Task prompt
The answer must consist of each line below that holds the word "Check", copied as it stands.
(Extracted entries Opens)
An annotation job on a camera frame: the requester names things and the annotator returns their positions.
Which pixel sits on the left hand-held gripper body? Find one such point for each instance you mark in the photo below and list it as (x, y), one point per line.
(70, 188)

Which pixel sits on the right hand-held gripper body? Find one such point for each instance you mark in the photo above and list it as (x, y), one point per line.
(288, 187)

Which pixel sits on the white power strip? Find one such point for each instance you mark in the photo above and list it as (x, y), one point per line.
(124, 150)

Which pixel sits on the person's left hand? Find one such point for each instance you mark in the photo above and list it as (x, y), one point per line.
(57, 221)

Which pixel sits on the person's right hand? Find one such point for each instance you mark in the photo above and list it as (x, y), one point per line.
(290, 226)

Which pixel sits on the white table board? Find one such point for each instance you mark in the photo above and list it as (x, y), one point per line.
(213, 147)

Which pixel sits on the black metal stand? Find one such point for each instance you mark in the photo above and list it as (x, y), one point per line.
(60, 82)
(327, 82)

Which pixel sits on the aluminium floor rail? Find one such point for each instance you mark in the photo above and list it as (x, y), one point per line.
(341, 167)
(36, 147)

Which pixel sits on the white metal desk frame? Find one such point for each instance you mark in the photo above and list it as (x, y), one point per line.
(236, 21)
(Extracted entries Closes)
(Extracted entries Opens)
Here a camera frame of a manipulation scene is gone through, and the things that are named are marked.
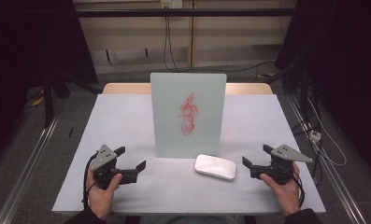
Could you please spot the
(Extracted entries Closes)
(Extracted entries Opens)
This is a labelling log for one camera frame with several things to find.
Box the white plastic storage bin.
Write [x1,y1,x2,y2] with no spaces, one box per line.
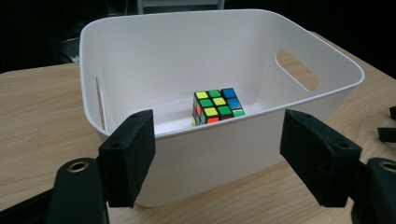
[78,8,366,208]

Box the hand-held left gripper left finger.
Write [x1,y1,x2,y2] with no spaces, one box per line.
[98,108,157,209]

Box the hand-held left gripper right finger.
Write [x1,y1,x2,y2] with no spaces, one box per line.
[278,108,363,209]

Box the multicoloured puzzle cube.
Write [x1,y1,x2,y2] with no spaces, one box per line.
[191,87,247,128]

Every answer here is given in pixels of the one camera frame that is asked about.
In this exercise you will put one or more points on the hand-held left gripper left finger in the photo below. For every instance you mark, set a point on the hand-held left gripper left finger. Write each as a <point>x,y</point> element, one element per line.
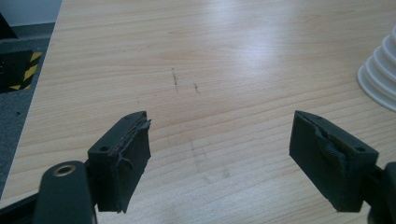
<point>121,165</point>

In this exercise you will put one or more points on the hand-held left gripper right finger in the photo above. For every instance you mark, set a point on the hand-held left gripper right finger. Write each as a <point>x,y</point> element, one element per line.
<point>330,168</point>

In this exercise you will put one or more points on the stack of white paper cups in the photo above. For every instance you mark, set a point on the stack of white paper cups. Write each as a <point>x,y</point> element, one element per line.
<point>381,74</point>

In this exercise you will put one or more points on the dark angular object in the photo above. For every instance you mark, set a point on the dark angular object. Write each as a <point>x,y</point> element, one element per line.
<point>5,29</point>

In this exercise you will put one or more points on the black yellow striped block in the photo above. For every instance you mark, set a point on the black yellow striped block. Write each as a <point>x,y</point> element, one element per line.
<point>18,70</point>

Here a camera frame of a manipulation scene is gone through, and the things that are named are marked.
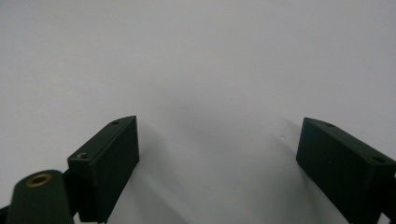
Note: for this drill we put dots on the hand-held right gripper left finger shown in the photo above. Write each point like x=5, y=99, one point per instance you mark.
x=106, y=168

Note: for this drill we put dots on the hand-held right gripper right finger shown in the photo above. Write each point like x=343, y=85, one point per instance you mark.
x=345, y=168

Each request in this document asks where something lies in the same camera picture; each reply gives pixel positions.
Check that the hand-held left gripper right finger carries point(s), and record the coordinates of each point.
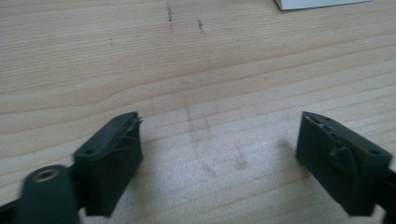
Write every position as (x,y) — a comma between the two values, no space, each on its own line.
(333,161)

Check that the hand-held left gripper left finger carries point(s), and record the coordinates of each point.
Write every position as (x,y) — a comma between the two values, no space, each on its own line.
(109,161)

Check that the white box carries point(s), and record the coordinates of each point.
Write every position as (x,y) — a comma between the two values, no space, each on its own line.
(Extracted entries Closes)
Exercise response
Check that the hand-held left gripper right finger carries point(s), and record the coordinates of each point.
Check that the hand-held left gripper left finger carries point(s), and record the coordinates of each point.
Check that the white box carries point(s), and record the coordinates of each point.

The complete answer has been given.